Mechanokinetic actomyosin model predicts different [orthophosphate]- sensitivity of force and ATP turnover rate during isometric muscle contraction

Alf Mansson^*

• Department of Chemistry and Biomedical Sciences, Linnaeus University, Växjö, Sweden

Release of the ATP hydrolysis product orthophosphate (Pi) from the myosin active site connected with force-generating structural changes are central in actomyosin energy transduction but the temporal order of these events is unclear. A range of data interpreted using simple kinetic schemes (not considering varying cross-bridge strains) suggest that force-generation is intimately associated with the myosin head attachment to actin, preceding Pi-release. Addition of a branched pathway to the kinetic scheme is, however, needed to account for a lower sensitivity to [Pi] of the isometric ATP turnover rate than of force. In contrast, a branched pathway does not seem necessary if data are instead analysed using a mechanokinetic model, taking myosin strain distribution into account. We here corroborated this idea for a model where Pi-release from the active site precedes the force-generating power stroke. We explain the effect based on two components underlying the reduction in isometric force with increased [Pi]. The largest component is due to pre-power-stroke cross-bridges with large elastic strain whereas the smaller component is due to cross-bridges attaching with low elastic strain.

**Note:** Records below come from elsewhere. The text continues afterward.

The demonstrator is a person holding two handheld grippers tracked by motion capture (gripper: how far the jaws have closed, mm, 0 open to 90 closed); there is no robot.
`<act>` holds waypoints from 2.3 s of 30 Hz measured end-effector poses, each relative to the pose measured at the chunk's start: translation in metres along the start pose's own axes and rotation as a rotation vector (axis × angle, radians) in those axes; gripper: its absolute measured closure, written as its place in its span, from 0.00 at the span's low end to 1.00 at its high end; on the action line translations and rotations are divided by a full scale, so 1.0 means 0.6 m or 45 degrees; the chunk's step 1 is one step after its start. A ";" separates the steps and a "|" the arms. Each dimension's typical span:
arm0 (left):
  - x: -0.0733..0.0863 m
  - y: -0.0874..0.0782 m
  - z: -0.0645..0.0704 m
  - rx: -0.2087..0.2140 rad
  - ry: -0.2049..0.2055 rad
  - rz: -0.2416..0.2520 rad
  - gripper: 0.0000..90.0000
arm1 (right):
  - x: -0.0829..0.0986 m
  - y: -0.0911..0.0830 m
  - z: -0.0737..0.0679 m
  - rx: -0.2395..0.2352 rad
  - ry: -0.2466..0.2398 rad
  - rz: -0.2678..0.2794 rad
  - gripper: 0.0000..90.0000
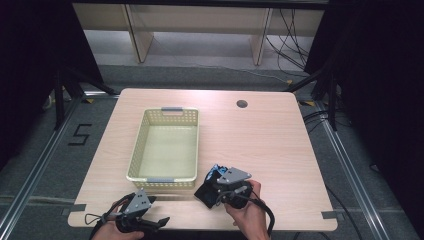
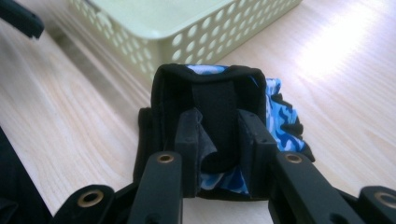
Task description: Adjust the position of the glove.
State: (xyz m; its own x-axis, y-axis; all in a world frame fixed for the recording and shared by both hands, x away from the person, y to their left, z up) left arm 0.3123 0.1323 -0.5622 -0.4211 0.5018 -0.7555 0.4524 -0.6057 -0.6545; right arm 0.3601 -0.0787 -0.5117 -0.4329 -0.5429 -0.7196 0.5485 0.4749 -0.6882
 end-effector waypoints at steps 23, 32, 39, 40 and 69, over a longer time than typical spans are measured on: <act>0.003 0.001 0.004 0.009 -0.024 -0.011 0.21 | 0.040 0.071 -0.042 -0.091 0.075 -0.111 0.62; 0.003 0.001 0.004 0.007 -0.026 -0.012 0.21 | 0.014 0.016 0.015 -0.112 0.205 0.067 0.52; 0.001 0.005 0.007 0.023 -0.048 -0.008 0.21 | 0.033 0.022 0.095 -0.124 0.310 0.030 0.52; 0.001 0.006 0.005 0.018 -0.041 -0.015 0.21 | 0.034 0.027 0.099 -0.138 0.336 0.039 0.52; -0.006 0.009 0.012 0.043 -0.058 0.007 0.21 | 0.072 0.080 0.091 -0.276 0.270 -0.198 0.79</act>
State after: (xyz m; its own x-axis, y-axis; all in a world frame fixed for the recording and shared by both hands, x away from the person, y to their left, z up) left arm 0.3106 0.1226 -0.5628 -0.4547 0.4703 -0.7563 0.4280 -0.6293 -0.6487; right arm 0.4068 -0.1169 -0.5710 -0.6508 -0.4752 -0.5922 0.3092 0.5465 -0.7783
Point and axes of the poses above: each handheld gripper's, and its own axes: y roughly forward along the jaws, x roughly out of its underside, z roughly to its right, the point moved 9 cm from there along y, roughly forward along the jaws, and after that the axes turned 1 degree about z, right-handed, at the moved point
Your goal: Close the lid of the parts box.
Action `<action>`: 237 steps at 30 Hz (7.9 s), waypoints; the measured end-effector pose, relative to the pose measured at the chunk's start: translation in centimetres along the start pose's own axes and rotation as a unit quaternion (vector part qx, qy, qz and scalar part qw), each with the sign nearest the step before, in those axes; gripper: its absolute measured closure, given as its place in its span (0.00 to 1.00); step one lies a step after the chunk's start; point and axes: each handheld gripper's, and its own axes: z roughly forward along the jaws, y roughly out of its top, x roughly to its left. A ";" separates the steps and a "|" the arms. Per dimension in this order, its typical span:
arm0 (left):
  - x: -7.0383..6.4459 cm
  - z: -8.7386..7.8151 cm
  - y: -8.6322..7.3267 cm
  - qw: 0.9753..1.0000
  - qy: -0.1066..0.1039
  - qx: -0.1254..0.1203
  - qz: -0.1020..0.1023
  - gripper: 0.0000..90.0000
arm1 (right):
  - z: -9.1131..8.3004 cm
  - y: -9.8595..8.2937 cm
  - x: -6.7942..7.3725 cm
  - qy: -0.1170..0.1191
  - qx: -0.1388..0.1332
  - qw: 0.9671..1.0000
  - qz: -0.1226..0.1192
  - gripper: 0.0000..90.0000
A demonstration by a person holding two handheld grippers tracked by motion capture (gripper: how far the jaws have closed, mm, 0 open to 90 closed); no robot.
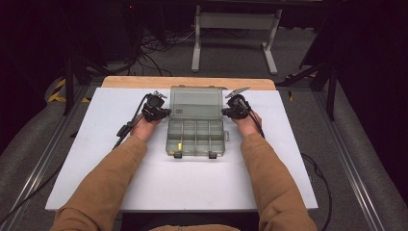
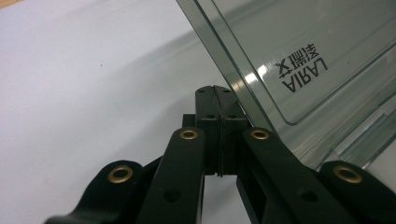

Because only the latter myosin heads undergo ATPase cycles, force exhibits greater [Pi]-sensitivity than the ATPase. Changes in model parameter values that minimize the width of the cross-bridge strain distribution do not eliminate the difference in [Pi]-sensitivity of isometric force and ATPase. Such changes, including reduced actin affinity in a pre-power-stroke state, also lead to proportional reduction in isometric force and the number of attached cross-bridges with increased [Pi]. In conclusion, our data suggest that a mechanokinetic model accounts for the combined changes in isometric force, ATPase and number of attached cross-bridges with varied [Pi] in a simpler way than apparently simpler kinetic schemes. A central feature of the results is the explicit demonstration of two components of isometric force with different physiological roles.